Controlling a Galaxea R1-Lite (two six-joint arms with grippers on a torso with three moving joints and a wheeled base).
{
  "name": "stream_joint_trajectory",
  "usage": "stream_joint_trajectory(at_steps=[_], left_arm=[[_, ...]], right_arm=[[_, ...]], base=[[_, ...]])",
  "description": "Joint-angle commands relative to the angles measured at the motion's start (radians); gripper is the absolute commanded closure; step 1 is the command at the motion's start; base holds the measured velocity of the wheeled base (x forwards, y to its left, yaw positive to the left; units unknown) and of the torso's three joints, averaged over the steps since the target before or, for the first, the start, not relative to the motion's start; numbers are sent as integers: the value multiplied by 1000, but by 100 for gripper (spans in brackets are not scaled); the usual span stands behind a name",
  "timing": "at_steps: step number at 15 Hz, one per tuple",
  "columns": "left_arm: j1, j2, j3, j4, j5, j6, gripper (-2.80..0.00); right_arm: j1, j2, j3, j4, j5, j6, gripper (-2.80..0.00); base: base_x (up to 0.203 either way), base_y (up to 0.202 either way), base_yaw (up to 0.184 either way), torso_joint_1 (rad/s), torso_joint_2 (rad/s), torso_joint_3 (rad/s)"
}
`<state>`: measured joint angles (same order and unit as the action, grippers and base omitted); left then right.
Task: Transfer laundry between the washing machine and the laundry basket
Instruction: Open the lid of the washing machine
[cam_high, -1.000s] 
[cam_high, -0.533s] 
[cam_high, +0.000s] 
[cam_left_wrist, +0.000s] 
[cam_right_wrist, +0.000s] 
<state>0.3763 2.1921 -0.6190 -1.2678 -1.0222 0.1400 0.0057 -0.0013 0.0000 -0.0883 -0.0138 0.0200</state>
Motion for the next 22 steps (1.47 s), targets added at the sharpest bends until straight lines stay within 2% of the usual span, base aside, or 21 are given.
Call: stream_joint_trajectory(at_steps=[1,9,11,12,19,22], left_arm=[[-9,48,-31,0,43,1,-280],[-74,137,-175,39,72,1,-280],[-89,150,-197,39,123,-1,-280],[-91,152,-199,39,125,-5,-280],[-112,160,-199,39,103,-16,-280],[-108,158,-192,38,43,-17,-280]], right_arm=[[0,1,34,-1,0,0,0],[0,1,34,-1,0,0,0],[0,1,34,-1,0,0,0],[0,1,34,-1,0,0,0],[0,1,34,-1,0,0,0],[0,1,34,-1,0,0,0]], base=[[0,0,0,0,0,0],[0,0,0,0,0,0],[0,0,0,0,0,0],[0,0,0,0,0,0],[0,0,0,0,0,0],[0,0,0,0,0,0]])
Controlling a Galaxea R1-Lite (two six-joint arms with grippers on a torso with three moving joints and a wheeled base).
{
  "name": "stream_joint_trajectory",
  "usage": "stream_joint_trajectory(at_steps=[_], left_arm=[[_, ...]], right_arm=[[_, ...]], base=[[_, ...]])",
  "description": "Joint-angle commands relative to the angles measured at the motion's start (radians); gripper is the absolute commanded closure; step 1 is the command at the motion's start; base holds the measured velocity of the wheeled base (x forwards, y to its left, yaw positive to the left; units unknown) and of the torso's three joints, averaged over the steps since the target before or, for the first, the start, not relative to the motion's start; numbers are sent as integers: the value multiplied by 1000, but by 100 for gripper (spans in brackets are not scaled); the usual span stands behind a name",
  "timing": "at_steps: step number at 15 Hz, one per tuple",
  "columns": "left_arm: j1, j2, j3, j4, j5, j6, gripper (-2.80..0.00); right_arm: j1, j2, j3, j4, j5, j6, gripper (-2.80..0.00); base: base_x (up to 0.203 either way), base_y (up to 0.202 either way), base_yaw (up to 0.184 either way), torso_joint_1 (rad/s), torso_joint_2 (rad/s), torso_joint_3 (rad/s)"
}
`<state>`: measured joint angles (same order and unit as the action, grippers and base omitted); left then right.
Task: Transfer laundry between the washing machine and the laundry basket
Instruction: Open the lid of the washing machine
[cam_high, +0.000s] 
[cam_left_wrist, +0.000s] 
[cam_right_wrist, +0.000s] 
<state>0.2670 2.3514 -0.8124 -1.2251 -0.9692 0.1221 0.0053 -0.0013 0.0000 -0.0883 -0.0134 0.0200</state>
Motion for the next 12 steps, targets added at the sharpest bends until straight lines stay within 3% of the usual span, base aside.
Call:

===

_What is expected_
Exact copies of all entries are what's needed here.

_Exercise result_
Controlling a Galaxea R1-Lite (two six-joint arms with grippers on a torso with three moving joints and a wheeled base).
{
  "name": "stream_joint_trajectory",
  "usage": "stream_joint_trajectory(at_steps=[_], left_arm=[[_, ...]], right_arm=[[_, ...]], base=[[_, ...]])",
  "description": "Joint-angle commands relative to the angles measured at the motion's start (radians); gripper is the absolute commanded closure; step 1 is the command at the motion's start; base holds the measured velocity of the wheeled base (x forwards, y to its left, yaw positive to the left; units unknown) and of the torso's three joints, averaged over the steps since the target before or, for the first, the start, not relative to the motion's start; numbers are sent as integers: the value multiplied by 1000, but by 100 for gripper (spans in brackets are not scaled); the usual span stands behind a name",
  "timing": "at_steps: step number at 15 Hz, one per tuple",
  "columns": "left_arm: j1, j2, j3, j4, j5, j6, gripper (-2.80..0.00); right_arm: j1, j2, j3, j4, j5, j6, gripper (-2.80..0.00); base: base_x (up to 0.203 either way), base_y (up to 0.202 either way), base_yaw (up to 0.184 either way), torso_joint_1 (rad/s), torso_joint_2 (rad/s), torso_joint_3 (rad/s)"
}
`<state>`: measured joint angles (same order and unit as the action, grippers and base omitted); left then right.
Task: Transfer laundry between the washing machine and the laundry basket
Instruction: Open the lid of the washing machine
[cam_high, -1.000s] 
[cam_high, -0.533s] 
[cam_high, +0.000s] 
[cam_left_wrist, +0.000s] 
[cam_right_wrist, +0.000s] 
<state>0.3763 2.1921 -0.6190 -1.2678 -1.0222 0.1400 0.0057 -0.0013 0.0000 -0.0883 -0.0138 0.0200</state>
Motion for the next 22 steps (1.47 s), targets added at the sharpest bends until straight lines stay within 2% of the usual span, base aside, or 21 are given.
Call: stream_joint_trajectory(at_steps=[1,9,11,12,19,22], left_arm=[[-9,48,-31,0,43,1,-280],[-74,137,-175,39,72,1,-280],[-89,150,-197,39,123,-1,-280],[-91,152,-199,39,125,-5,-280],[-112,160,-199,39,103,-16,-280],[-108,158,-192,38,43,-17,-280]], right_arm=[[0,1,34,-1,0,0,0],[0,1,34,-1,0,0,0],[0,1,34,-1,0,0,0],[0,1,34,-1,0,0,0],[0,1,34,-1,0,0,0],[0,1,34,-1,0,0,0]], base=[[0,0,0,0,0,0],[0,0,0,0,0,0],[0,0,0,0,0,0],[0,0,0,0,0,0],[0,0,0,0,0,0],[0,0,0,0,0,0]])
Controlling a Galaxea R1-Lite (two six-joint arms with grippers on a torso with three moving joints and a wheeled base).
{
  "name": "stream_joint_trajectory",
  "usage": "stream_joint_trajectory(at_steps=[_], left_arm=[[_, ...]], right_arm=[[_, ...]], base=[[_, ...]])",
  "description": "Joint-angle commands relative to the angles measured at the motion's start (radians); gripper is the absolute commanded closure; step 1 is the command at the motion's start; base holds the measured velocity of the wheeled base (x forwards, y to its left, yaw positive to the left; units unknown) and of the torso's three joints, averaged over the steps since the target before or, for the first, the start, not relative to the motion's start; numbers are sent as integers: the value multiplied by 1000, but by 100 for gripper (spans in brackets are not scaled); the usual span stands behind a name",
  "timing": "at_steps: step number at 15 Hz, one per tuple",
  "columns": "left_arm: j1, j2, j3, j4, j5, j6, gripper (-2.80..0.00); right_arm: j1, j2, j3, j4, j5, j6, gripper (-2.80..0.00); base: base_x (up to 0.203 either way), base_y (up to 0.202 either way), base_yaw (up to 0.184 either way), torso_joint_1 (rad/s), torso_joint_2 (rad/s), torso_joint_3 (rad/s)"
}
`<state>`: measured joint angles (same order and unit as the action, grippers and base omitted); left then right.
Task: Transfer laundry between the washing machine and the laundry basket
Instruction: Open the lid of the washing machine
[cam_high, +0.000s] 
[cam_left_wrist, +0.000s] 
[cam_right_wrist, +0.000s] 
<state>0.2670 2.3514 -0.8124 -1.2251 -0.9692 0.1221 0.0053 -0.0013 0.0000 -0.0883 -0.0134 0.0200</state>
Motion for the next 12 steps, targets added at the sharpest bends until straight lines stay within 3% of the usual span, base aside.
Call:

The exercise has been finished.